Start of Provided information
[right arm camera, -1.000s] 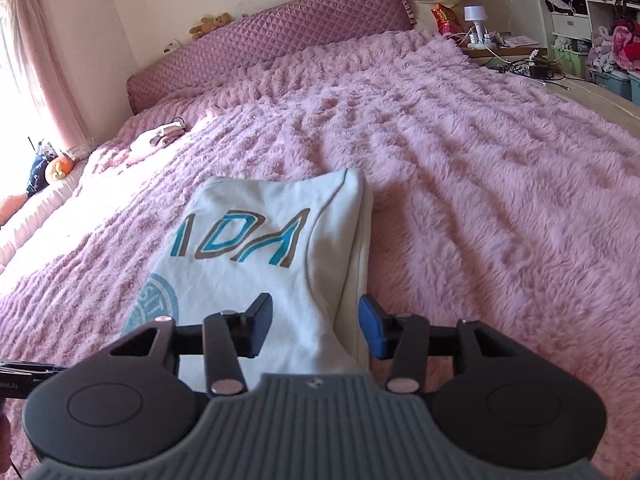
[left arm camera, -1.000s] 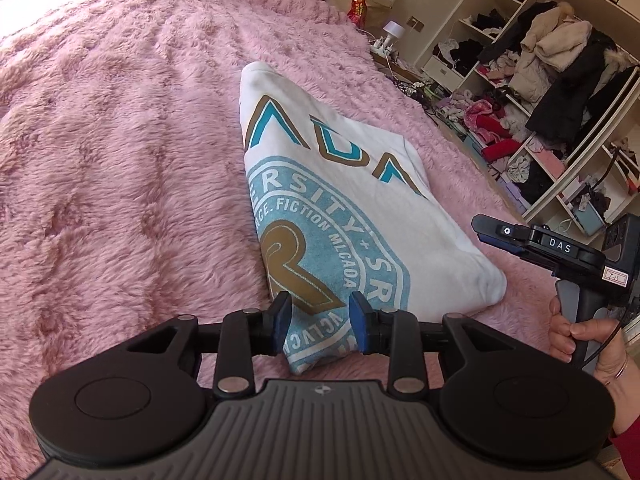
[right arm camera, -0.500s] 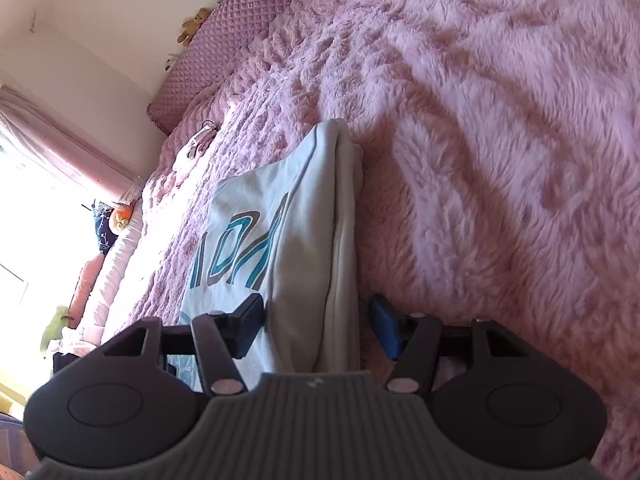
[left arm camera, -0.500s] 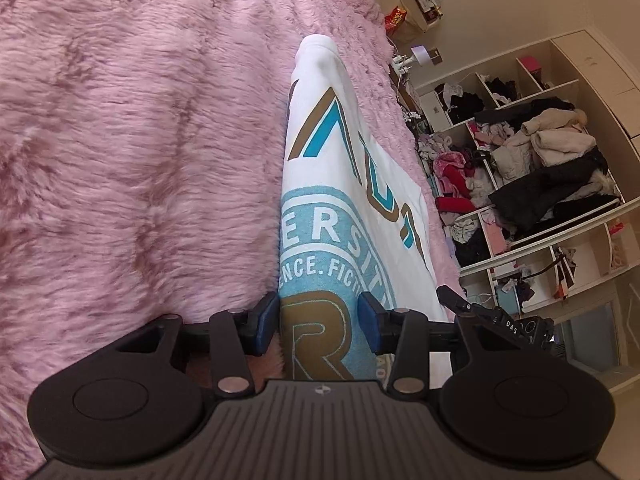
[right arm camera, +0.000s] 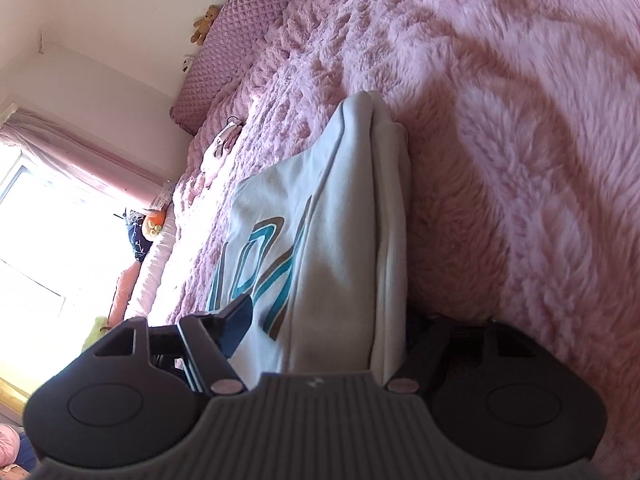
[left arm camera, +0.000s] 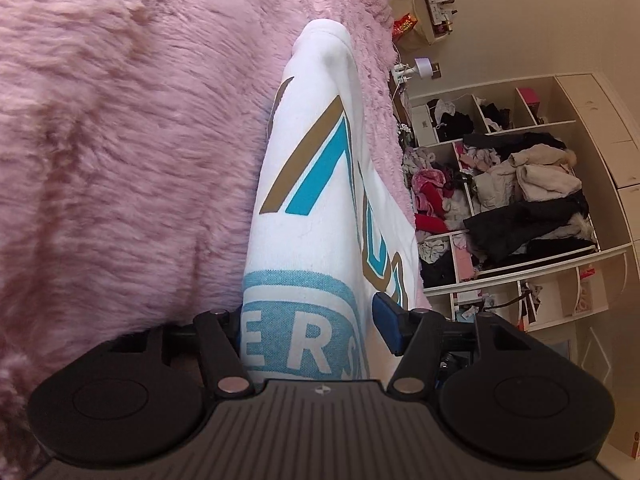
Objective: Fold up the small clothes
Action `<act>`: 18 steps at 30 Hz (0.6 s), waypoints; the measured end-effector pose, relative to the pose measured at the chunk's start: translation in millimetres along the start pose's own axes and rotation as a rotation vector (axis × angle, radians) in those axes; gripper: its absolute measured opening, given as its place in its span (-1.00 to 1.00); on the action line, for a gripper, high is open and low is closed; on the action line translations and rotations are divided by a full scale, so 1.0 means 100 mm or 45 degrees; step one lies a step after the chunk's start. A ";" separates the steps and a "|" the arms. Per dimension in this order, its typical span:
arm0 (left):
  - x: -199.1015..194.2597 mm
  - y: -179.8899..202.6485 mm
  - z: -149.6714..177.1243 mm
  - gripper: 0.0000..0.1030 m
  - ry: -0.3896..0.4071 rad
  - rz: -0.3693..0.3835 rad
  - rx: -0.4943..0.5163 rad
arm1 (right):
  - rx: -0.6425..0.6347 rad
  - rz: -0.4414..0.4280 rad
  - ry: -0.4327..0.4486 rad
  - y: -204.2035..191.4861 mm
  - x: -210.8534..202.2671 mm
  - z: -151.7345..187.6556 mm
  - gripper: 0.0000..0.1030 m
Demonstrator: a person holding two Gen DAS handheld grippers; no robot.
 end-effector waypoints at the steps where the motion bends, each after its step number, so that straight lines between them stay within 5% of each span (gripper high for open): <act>1: 0.01 0.01 -0.01 0.24 -0.001 -0.002 0.001 | 0.016 0.004 0.005 0.01 0.00 -0.01 0.04; 2: 0.02 0.02 -0.01 0.17 0.007 -0.021 0.009 | 0.032 0.027 0.001 0.03 -0.01 -0.02 -0.24; 4: 0.01 0.06 0.01 -0.16 0.023 -0.074 0.047 | 0.034 0.060 -0.001 0.03 -0.01 -0.03 -0.34; 7: -0.05 0.17 0.06 -0.36 0.049 -0.157 0.155 | -0.038 0.138 0.010 -0.11 -0.04 -0.06 -0.40; 12: -0.17 0.46 0.19 -0.42 0.067 -0.290 0.346 | -0.181 0.251 0.003 -0.45 -0.09 -0.13 -0.42; 18: -0.49 0.85 0.31 -0.42 0.102 -0.309 0.462 | -0.327 0.253 0.005 -1.00 -0.22 -0.12 -0.42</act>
Point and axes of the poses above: each gripper's, at about its wrist camera, not at the fingertips, and x roughly the way its jaws point, y to its right, z to its underside, the point moved 9 cm from there along x, roughly the way its jaws point, and after that the axes turned 7 degrees about -x, right-handed, at the moved point
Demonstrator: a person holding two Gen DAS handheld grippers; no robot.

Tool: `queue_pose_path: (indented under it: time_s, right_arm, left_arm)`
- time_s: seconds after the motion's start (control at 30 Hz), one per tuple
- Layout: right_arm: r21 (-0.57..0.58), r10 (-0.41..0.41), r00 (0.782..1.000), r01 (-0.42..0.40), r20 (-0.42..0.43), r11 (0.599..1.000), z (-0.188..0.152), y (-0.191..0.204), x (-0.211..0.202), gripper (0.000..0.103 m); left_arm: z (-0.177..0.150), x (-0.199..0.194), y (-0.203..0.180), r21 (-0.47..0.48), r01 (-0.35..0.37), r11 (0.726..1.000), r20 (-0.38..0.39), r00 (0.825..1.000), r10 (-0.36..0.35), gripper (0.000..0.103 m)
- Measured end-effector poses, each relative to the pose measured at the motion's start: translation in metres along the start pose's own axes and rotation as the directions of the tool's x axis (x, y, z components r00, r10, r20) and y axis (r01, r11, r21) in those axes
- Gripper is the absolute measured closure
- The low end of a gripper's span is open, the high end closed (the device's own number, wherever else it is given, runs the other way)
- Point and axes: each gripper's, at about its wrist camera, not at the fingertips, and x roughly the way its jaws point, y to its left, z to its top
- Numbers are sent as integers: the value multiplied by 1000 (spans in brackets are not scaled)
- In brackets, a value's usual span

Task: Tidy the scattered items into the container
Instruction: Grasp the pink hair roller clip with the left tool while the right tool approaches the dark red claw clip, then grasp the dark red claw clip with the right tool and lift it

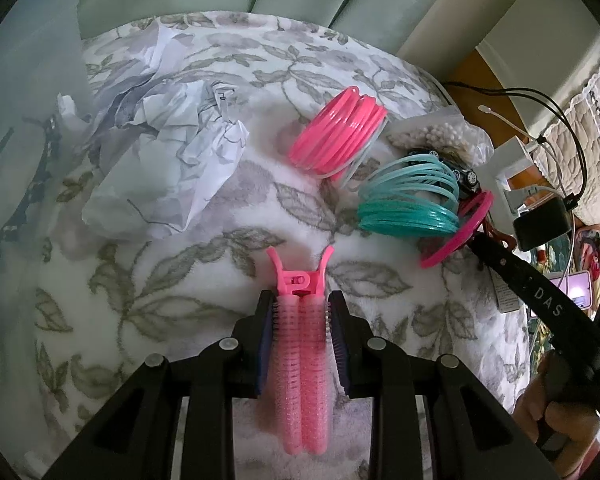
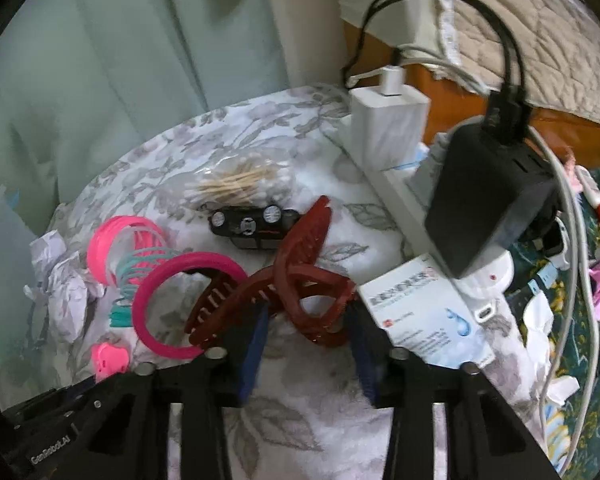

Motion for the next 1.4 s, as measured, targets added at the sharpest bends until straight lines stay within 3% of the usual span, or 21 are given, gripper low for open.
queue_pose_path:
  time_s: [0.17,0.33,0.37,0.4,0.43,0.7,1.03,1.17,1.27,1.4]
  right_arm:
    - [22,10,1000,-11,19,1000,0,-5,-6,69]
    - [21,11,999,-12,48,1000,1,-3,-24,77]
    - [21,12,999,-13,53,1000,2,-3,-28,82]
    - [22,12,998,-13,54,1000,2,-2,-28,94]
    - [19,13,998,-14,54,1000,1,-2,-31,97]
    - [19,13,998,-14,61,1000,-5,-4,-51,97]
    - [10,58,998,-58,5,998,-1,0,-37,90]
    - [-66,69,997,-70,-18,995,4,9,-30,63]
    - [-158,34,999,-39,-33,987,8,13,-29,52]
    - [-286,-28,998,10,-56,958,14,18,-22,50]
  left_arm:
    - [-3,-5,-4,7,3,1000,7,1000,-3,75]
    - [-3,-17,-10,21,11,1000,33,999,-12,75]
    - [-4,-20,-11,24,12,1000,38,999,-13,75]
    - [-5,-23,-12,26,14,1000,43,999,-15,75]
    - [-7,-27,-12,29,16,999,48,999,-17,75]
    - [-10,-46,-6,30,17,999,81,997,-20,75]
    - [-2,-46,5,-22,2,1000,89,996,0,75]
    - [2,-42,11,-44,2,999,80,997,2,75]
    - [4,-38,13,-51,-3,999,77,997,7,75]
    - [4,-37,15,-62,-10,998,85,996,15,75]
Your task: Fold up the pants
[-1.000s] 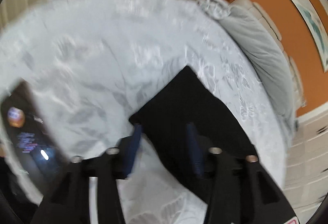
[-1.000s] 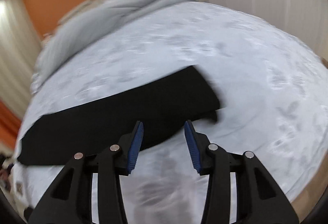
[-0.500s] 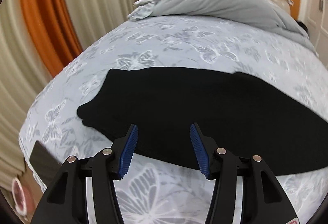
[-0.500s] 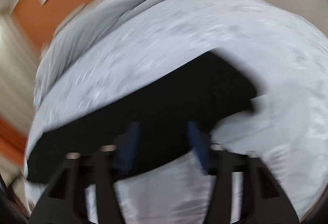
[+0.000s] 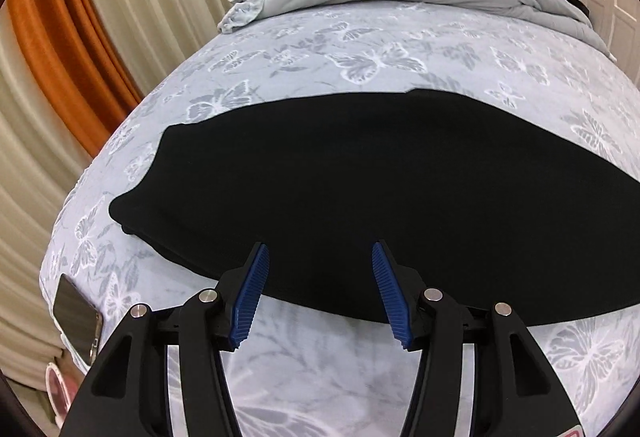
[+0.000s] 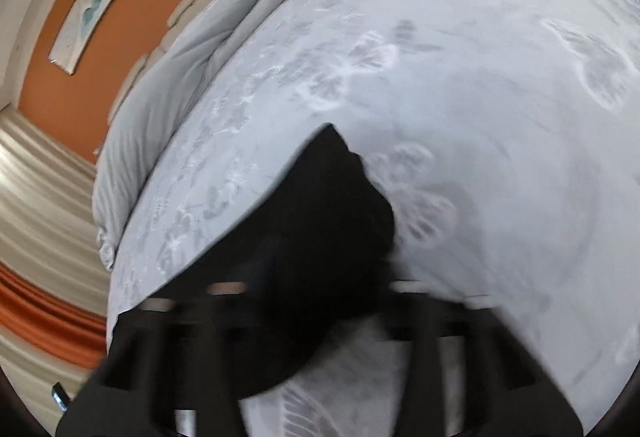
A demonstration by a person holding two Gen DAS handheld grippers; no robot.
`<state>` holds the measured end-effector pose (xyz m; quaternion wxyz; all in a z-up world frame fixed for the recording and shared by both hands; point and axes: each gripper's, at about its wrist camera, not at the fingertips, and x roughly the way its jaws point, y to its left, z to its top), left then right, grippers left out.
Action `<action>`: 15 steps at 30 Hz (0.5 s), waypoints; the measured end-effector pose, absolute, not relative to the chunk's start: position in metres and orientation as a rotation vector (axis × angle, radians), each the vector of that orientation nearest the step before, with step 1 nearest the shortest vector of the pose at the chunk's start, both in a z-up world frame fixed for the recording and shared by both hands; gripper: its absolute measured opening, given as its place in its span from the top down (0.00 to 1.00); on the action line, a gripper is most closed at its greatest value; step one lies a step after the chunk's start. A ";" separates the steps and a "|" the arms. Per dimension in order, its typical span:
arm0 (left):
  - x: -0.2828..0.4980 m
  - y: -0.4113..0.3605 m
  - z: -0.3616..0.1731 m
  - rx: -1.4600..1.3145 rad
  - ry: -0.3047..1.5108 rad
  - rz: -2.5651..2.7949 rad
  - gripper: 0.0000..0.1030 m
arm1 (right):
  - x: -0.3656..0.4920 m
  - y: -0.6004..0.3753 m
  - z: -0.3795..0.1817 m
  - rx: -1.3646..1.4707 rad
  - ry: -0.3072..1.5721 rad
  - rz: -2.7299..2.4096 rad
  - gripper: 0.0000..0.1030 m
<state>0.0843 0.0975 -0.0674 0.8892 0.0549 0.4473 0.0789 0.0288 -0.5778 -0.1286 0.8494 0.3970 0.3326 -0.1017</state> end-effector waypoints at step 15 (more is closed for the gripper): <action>0.072 0.054 -0.089 0.107 0.959 0.140 0.43 | -0.004 -0.615 -0.116 0.692 0.681 -0.289 0.56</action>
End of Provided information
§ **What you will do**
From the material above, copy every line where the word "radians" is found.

§ **Written solution**
Action `<act>`: 18 steps at 30 Hz (0.6 s), waypoints; the measured end-effector pose, relative to the pose measured at the chunk's start: translation in millimetres along the start pose's own axes and rotation as a rotation vector (axis × angle, radians) in those axes; gripper: its absolute measured opening, given as its place in its span (-1.00 to 1.00); on the action line, for a gripper, high is open and low is closed; on the action line translations and rotations are divided by a full scale, so 1.0 means 100 mm or 45 degrees; step one lies a step after the chunk's start. A ";" separates the steps and a "|" the arms. Per dimension in this order, its typical span:
Action `<action>`: 15 steps at 30 Hz (0.5 s), waypoints; the measured end-effector pose, absolute, not relative to the chunk's start: position in metres and orientation as a rotation vector (axis × angle, radians), each the vector of that orientation nearest the step before, with step 1 nearest the shortest vector of the pose at the chunk's start, both in a z-up world frame fixed for the recording and shared by both hands; gripper: its absolute measured opening, given as its place in its span from the top down (0.00 to 1.00); on the action line, a gripper is most closed at its greatest value; step one lies a step after the chunk's start. A ";" separates the steps and a "|" the arms. Per dimension in order, its typical span:

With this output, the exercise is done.